### EXERCISE REQUIREMENTS
Line count for "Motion": say how many lines of the data contain it, with no other text.

++++

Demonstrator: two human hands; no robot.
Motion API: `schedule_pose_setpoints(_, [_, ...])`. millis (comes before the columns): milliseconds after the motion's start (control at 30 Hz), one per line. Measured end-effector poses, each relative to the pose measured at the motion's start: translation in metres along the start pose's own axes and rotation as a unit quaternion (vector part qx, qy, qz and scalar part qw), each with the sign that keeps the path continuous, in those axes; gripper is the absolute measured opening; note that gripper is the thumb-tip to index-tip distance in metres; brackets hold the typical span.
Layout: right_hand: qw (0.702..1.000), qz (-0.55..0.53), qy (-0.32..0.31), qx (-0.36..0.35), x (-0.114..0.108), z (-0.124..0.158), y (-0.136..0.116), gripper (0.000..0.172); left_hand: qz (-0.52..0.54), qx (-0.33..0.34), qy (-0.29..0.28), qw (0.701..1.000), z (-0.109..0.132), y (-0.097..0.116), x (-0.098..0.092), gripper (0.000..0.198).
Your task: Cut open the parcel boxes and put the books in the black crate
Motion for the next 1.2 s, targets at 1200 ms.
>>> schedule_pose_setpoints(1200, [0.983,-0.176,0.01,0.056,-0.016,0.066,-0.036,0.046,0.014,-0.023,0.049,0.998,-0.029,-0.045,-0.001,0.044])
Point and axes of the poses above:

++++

### SOLVED PROBLEM
2